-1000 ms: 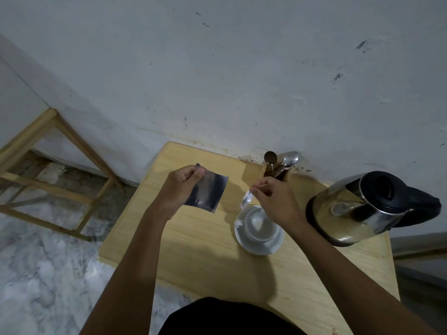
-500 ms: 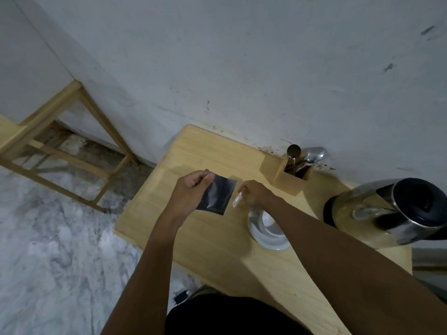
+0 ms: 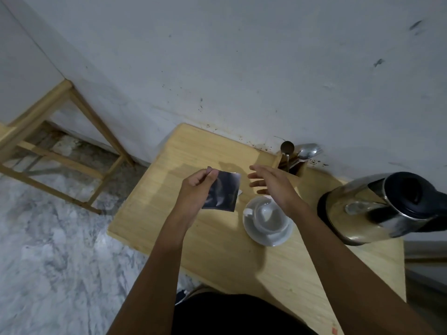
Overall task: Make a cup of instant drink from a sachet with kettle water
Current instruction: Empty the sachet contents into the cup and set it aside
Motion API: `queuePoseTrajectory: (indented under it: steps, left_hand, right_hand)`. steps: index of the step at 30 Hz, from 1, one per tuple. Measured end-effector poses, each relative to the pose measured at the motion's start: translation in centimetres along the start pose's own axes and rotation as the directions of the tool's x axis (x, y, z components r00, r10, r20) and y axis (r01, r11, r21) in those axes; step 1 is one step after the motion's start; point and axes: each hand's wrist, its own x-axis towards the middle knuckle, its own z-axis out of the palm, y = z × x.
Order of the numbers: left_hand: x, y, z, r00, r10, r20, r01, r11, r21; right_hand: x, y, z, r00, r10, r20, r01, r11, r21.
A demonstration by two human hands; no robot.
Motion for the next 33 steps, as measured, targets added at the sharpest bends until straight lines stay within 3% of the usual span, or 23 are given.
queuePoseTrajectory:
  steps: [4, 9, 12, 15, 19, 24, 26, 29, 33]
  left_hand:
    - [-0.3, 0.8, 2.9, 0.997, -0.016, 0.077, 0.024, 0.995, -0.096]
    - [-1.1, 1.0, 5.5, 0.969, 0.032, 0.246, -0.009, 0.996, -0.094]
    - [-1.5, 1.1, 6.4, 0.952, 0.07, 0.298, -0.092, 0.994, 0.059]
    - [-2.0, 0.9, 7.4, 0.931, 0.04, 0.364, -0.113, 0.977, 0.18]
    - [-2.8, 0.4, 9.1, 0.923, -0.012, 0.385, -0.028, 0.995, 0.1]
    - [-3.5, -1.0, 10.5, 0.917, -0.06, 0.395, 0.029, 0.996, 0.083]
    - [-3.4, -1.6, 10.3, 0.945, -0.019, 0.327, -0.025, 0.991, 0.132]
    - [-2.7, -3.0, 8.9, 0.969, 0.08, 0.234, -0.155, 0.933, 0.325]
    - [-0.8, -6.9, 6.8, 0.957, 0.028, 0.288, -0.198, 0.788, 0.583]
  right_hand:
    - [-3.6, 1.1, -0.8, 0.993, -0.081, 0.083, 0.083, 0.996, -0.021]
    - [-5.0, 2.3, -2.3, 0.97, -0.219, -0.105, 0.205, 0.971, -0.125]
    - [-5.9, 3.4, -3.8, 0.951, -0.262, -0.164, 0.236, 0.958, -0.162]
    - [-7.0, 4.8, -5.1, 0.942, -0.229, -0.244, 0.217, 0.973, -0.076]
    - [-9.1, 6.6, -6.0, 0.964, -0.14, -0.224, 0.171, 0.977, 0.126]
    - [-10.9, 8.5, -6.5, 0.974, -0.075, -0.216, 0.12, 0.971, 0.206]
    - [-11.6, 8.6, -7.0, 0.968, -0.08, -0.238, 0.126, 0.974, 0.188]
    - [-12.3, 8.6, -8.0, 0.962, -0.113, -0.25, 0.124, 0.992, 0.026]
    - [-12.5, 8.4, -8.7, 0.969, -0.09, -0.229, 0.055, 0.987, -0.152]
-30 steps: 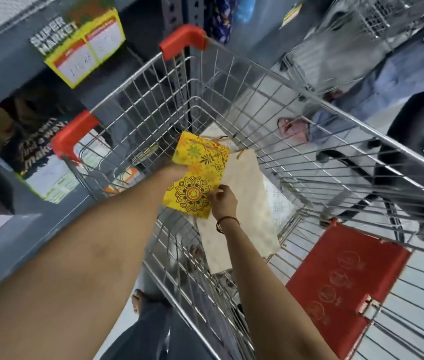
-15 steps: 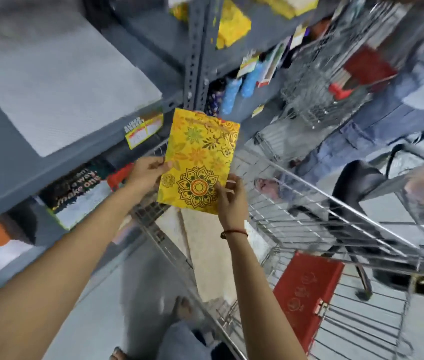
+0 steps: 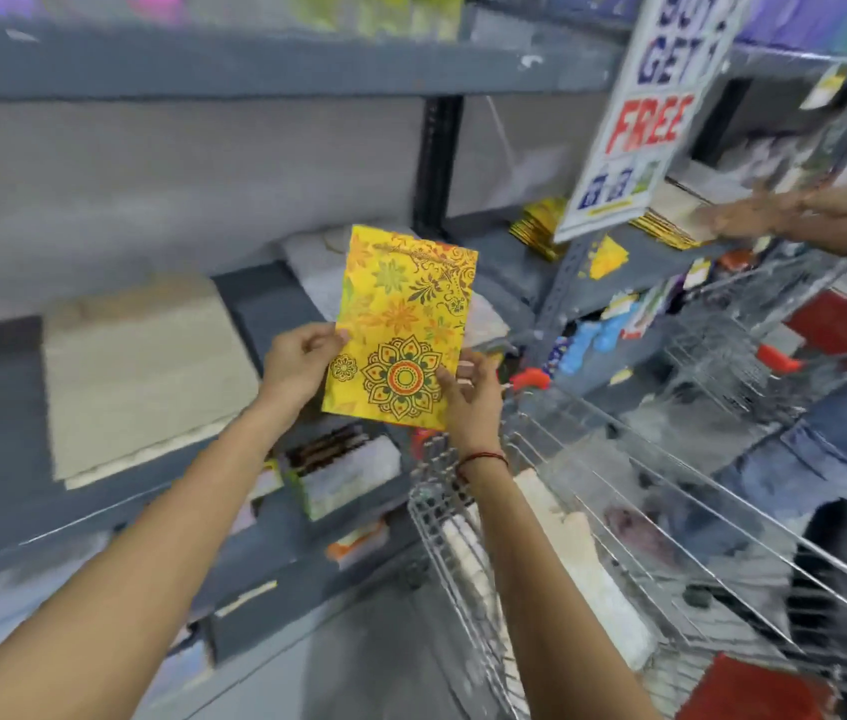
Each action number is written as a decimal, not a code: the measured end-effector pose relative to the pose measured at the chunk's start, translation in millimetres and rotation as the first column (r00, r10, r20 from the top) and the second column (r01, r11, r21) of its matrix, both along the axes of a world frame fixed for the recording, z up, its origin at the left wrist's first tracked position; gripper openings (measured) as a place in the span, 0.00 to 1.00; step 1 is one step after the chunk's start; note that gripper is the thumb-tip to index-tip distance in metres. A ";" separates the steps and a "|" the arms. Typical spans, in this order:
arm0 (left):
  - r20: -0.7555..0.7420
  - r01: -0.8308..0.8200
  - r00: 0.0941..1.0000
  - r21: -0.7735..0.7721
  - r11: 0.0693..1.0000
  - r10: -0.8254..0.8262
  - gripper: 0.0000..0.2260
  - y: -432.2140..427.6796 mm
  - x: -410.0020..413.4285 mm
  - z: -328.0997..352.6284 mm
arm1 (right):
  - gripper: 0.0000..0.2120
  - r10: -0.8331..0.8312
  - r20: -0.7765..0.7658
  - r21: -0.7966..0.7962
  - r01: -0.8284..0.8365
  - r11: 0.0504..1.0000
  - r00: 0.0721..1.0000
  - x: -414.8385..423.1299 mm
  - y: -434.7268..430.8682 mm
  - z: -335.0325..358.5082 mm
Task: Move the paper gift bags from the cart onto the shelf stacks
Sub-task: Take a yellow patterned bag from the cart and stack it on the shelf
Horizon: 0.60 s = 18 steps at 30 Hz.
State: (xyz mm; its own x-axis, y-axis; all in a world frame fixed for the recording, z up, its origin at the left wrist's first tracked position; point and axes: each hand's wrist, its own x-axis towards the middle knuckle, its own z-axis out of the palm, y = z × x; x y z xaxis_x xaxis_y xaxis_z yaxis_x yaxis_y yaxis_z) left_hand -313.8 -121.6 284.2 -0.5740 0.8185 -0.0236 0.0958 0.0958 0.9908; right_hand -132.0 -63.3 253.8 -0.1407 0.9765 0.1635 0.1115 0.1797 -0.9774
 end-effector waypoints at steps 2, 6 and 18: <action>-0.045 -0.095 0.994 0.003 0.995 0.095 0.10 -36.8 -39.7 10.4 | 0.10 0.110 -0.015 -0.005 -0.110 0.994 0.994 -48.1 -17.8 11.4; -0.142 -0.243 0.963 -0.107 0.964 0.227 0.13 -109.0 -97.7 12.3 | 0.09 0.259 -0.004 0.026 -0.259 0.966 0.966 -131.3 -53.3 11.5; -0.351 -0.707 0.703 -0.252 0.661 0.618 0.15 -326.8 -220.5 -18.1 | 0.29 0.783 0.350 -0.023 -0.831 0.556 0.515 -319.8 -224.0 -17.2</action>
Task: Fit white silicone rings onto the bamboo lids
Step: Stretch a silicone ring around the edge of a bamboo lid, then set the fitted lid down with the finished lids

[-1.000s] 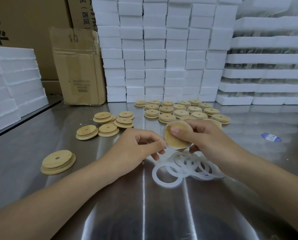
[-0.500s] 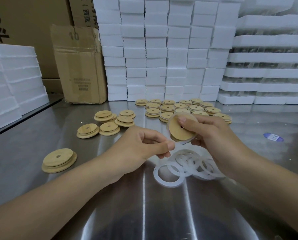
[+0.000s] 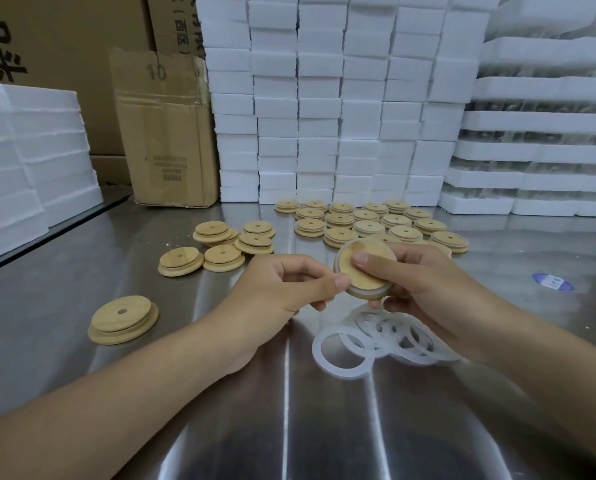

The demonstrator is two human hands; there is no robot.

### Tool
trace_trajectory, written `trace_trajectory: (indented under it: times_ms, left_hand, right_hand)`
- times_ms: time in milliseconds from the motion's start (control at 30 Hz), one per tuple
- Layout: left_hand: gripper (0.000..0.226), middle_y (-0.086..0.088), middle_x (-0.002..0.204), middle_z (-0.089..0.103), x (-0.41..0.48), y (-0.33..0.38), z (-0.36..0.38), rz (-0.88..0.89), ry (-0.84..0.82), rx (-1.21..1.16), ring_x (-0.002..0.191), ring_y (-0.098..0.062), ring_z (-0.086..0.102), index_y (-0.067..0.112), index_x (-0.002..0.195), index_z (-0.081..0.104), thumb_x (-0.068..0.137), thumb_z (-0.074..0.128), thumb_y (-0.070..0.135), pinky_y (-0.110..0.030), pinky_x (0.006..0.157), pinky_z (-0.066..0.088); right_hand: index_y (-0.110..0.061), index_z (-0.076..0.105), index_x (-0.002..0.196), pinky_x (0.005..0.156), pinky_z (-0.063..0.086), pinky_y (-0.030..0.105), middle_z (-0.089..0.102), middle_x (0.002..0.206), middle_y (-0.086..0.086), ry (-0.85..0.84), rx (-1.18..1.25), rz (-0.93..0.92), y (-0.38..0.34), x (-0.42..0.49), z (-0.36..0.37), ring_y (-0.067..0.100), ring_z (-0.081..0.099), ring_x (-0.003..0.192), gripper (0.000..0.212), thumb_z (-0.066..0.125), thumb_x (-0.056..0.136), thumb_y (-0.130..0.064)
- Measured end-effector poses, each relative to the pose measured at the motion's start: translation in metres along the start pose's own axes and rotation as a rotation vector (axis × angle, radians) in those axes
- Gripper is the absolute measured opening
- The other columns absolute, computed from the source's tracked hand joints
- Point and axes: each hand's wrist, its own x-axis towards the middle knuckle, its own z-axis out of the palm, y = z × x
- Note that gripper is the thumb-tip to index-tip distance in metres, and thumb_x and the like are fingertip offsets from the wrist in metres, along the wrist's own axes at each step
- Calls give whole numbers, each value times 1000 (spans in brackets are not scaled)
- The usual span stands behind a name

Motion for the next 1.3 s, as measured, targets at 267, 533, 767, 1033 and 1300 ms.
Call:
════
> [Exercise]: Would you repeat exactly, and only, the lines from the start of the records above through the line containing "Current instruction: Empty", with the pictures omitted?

> [Answer to the problem]:
-1000 ms: 
-500 ms: 
+0 ms: 
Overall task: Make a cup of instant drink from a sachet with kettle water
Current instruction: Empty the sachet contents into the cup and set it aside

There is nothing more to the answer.